Dataset section:

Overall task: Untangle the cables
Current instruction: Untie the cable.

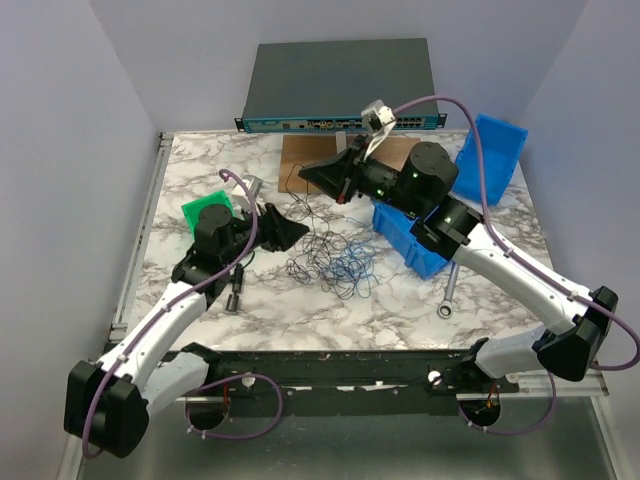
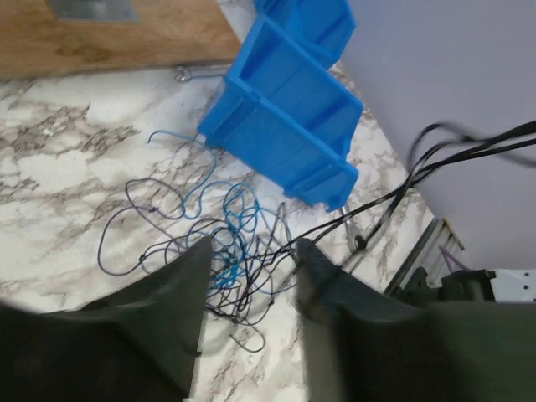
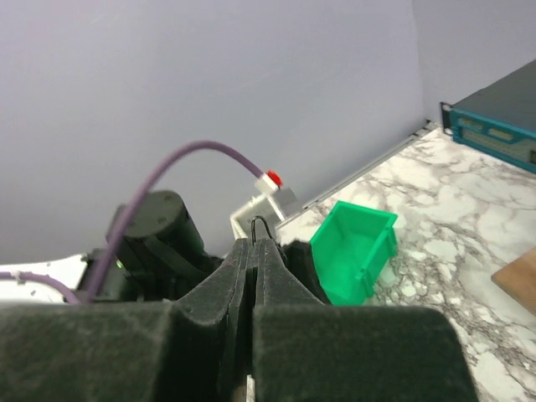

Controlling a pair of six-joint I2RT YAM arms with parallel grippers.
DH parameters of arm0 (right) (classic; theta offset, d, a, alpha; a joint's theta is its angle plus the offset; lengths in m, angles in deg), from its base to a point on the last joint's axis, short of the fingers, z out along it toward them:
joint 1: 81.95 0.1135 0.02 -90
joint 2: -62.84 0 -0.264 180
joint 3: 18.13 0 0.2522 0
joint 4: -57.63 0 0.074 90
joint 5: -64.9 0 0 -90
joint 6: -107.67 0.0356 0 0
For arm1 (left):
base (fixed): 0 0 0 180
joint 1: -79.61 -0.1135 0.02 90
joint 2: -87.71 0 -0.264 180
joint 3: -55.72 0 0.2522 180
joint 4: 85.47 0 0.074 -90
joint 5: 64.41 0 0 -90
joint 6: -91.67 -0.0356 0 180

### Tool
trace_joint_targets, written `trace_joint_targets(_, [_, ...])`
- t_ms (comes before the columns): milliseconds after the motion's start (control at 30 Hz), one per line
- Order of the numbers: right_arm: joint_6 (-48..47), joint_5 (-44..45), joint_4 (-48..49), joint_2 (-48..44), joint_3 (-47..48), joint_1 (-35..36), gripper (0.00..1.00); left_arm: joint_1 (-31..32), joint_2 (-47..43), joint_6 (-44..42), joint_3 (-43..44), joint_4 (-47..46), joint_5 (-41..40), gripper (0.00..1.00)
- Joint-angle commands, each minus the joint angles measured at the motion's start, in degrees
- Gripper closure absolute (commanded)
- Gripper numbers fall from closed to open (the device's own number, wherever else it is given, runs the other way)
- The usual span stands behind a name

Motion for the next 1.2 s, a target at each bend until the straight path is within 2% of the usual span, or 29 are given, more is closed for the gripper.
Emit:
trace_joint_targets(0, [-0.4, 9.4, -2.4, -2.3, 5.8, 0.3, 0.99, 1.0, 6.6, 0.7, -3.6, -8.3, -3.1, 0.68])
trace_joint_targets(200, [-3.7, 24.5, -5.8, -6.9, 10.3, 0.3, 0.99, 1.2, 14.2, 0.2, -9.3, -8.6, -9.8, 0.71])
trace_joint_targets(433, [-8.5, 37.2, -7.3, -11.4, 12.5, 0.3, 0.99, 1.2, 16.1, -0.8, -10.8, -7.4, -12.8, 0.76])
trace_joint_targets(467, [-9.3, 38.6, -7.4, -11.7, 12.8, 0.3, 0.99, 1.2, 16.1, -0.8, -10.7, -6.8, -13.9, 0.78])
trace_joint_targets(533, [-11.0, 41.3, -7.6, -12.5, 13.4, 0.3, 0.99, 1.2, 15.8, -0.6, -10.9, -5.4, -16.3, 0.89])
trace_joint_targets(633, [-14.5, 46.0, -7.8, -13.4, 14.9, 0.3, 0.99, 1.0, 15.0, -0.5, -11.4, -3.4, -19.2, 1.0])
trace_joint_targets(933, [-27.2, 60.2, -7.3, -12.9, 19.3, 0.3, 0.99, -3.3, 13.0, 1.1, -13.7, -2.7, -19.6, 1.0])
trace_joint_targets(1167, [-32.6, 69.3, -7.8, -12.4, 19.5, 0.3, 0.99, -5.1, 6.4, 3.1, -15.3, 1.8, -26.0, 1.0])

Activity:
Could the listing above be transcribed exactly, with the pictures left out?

Response area:
Overall task: Untangle the cables
Current instruction: Untie the cable.


Controlling a pair of six-joint I2RT YAM arms with parallel grippers.
DH parameters of arm0 (right) (classic; theta offset, d, a, alpha; a joint's theta is its angle plus the offset; lengths in m, angles in deg), from its base to a point on the last joint's axis, short of the fingers, z out along it toward them:
joint 1: 81.95 0.1135 0.02 -90
joint 2: -62.84 0 -0.264 180
joint 3: 18.13 0 0.2522 0
joint 4: -57.63 0 0.074 90
joint 5: -64.9 0 0 -90
joint 6: -107.67 0.0356 0 0
For arm1 (left):
base (fixed): 0 0 0 180
joint 1: -79.61 -0.1135 0.02 90
joint 2: -87.71 0 -0.264 180
joint 3: -55.72 0 0.2522 180
joint 4: 85.47 0 0.074 -90
joint 5: 64.41 0 0 -90
joint 6: -91.67 -0.0356 0 180

### Tool
trace_joint_targets, written `trace_joint_targets(_, [_, ...])`
- t_ms (comes before the columns): milliseconds after the motion's start (control at 30 Hz), one per line
- Order of the numbers: right_arm: joint_6 (-48..47), joint_5 (-44..45), joint_4 (-48..49), joint_2 (-48..44), joint_3 (-47..48), joint_1 (-35..36), gripper (0.00..1.00); left_arm: joint_1 (-31..32), joint_2 (-47..43), joint_6 (-44..42), joint_3 (-43..44), joint_4 (-47..46), joint_5 (-41..40), gripper (0.00..1.00)
- Joint-angle commands, each minus the joint angles measured at the motion's start, in degrees
- Gripper closure absolute (commanded)
- Gripper numbers fall from closed to open (the device's own number, wherever else it is given, runs the other way)
- The usual span stands behind a name

Motion for the next 1.2 s, a target at each bend until the straight path is within 2% of the usual span, or 29 are given, more is closed for the gripper.
Emit:
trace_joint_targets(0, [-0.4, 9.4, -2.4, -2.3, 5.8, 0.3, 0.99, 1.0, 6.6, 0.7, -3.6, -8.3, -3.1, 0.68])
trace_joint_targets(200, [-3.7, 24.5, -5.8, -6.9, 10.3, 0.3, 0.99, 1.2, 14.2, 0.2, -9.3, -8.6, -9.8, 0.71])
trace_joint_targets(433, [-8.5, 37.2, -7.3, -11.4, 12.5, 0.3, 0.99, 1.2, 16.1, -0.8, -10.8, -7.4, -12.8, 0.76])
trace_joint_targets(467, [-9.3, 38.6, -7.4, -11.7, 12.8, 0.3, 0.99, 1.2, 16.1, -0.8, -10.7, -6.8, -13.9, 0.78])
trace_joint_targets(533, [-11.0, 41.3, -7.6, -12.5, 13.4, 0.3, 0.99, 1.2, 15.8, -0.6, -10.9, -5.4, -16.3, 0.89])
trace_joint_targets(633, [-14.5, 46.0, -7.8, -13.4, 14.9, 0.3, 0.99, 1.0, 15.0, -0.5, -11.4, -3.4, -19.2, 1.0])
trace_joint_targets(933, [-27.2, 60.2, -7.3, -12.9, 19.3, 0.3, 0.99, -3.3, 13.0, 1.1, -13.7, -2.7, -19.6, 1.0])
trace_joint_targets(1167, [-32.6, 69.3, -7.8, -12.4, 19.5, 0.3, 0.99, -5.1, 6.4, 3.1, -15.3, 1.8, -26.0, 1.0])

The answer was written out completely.